GIVEN INFORMATION:
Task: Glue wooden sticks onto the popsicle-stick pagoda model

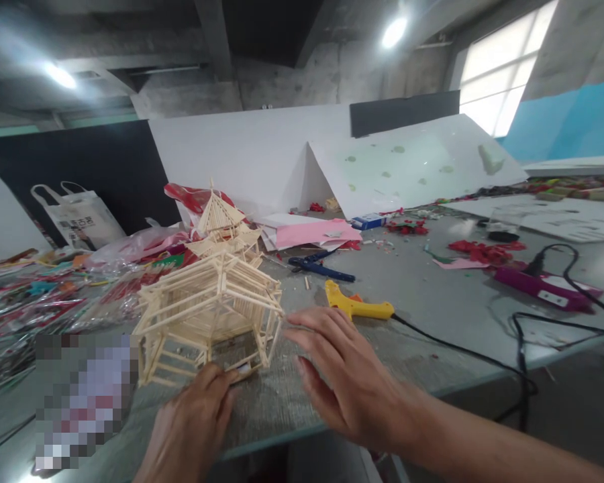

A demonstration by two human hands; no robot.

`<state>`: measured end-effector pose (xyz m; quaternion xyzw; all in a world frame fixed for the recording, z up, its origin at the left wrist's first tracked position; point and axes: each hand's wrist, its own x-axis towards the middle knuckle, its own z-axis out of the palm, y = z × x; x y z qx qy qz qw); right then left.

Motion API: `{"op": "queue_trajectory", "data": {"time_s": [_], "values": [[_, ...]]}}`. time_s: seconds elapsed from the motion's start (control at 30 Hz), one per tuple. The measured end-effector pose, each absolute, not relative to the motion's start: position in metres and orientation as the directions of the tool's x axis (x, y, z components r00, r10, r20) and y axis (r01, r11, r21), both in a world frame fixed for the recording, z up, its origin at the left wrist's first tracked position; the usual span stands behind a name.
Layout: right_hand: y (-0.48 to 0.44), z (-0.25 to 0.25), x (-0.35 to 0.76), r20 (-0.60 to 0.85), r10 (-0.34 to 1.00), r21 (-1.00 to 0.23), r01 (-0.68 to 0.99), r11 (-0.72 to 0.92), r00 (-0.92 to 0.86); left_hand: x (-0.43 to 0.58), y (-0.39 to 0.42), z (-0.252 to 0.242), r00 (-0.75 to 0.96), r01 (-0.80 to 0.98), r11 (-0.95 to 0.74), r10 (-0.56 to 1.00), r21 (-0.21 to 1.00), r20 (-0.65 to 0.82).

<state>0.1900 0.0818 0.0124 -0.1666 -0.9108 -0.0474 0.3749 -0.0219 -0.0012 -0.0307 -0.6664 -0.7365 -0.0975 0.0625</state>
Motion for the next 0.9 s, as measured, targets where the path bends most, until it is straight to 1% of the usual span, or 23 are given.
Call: {"op": "queue_trajectory", "data": {"time_s": [0.13,0.3,0.43,0.53,0.7,0.9], "values": [[0.085,0.011,0.199,0.711,0.281,-0.048,0.354,0.934,-0.645,-0.022,0.0,-0.033,-0.113,0.992,0.097,0.967,0.08,0.229],[0.086,0.008,0.205,0.721,0.285,-0.057,0.356,0.933,-0.632,-0.018,0.001,-0.029,-0.191,0.982,0.184,0.956,0.049,0.223],[0.081,0.008,0.204,0.702,0.267,-0.03,0.347,0.937,-0.66,-0.014,0.002,-0.026,-0.222,0.975,0.214,0.953,0.058,0.205],[0.077,0.008,0.201,0.694,0.222,0.011,0.319,0.948,-0.685,-0.014,0.002,-0.025,-0.24,0.971,0.23,0.949,0.068,0.204],[0.074,0.006,0.195,0.658,0.173,0.045,0.268,0.962,-0.732,-0.014,0.002,-0.026,-0.229,0.973,0.221,0.952,0.061,0.205],[0.075,0.004,0.189,0.63,0.184,0.014,0.248,0.969,-0.754,-0.013,0.002,-0.026,-0.21,0.978,0.208,0.95,0.034,0.231]]}}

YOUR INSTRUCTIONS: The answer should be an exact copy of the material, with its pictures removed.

SOLUTION:
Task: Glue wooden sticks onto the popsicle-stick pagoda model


A demonstration by two human hands; no robot.

`<state>`: measured end-effector pose (xyz m; quaternion xyzw; all in a world frame fixed for the recording, z up, its origin at the left wrist's first tracked position; point and axes: each hand's wrist, its own x-axis towards the middle knuckle, its own z-axis out of the palm, y = z × x; x y z qx qy qz qw); right then left.

Motion API: `{"op": "queue_trajectory", "data": {"time_s": [_], "values": [[_, ...]]}}`. time_s: seconds elapsed from the motion's start (control at 30 Hz), one per tuple. The measured end-effector pose, each absolute, not relative to the motion's start: position in metres and orientation as the directions of the tool's x axis (x, y, z components r00, r10, r20) and y axis (r01, r11, r21), both in a world frame fixed for the recording, z up, its origin at the left wrist's first tracked position; the usual span stands behind a name.
Layout: right_hand: y (-0.48 to 0.44), z (-0.25 to 0.25), x (-0.35 to 0.76), r20 (-0.60 to 0.85), r10 (-0.34 to 1.00), r21 (-1.00 to 0.23), r01 (-0.68 to 0.99), r11 (-0.72 to 0.92), r00 (-0.92 to 0.86); left_hand: x (-0.43 to 0.58), y (-0.39 to 0.42), z (-0.252 to 0.242), r00 (-0.75 to 0.96), r01 (-0.80 to 0.98), r11 (-0.95 to 0.74), r10 (-0.56 to 1.00), r21 (-0.21 to 1.00), r20 (-0.65 to 0.82).

<state>0.1900 0.0818 0.0124 -0.1666 -0.9108 -0.0474 0.3749 -0.0219 -0.0012 -0.0307 -0.6664 -0.7365 -0.0975 0.0625</state>
Motion for the next 0.9 s, as measured, targets where the path bends most, until it is straight to 1% of the usual span, or 23 are given.
Call: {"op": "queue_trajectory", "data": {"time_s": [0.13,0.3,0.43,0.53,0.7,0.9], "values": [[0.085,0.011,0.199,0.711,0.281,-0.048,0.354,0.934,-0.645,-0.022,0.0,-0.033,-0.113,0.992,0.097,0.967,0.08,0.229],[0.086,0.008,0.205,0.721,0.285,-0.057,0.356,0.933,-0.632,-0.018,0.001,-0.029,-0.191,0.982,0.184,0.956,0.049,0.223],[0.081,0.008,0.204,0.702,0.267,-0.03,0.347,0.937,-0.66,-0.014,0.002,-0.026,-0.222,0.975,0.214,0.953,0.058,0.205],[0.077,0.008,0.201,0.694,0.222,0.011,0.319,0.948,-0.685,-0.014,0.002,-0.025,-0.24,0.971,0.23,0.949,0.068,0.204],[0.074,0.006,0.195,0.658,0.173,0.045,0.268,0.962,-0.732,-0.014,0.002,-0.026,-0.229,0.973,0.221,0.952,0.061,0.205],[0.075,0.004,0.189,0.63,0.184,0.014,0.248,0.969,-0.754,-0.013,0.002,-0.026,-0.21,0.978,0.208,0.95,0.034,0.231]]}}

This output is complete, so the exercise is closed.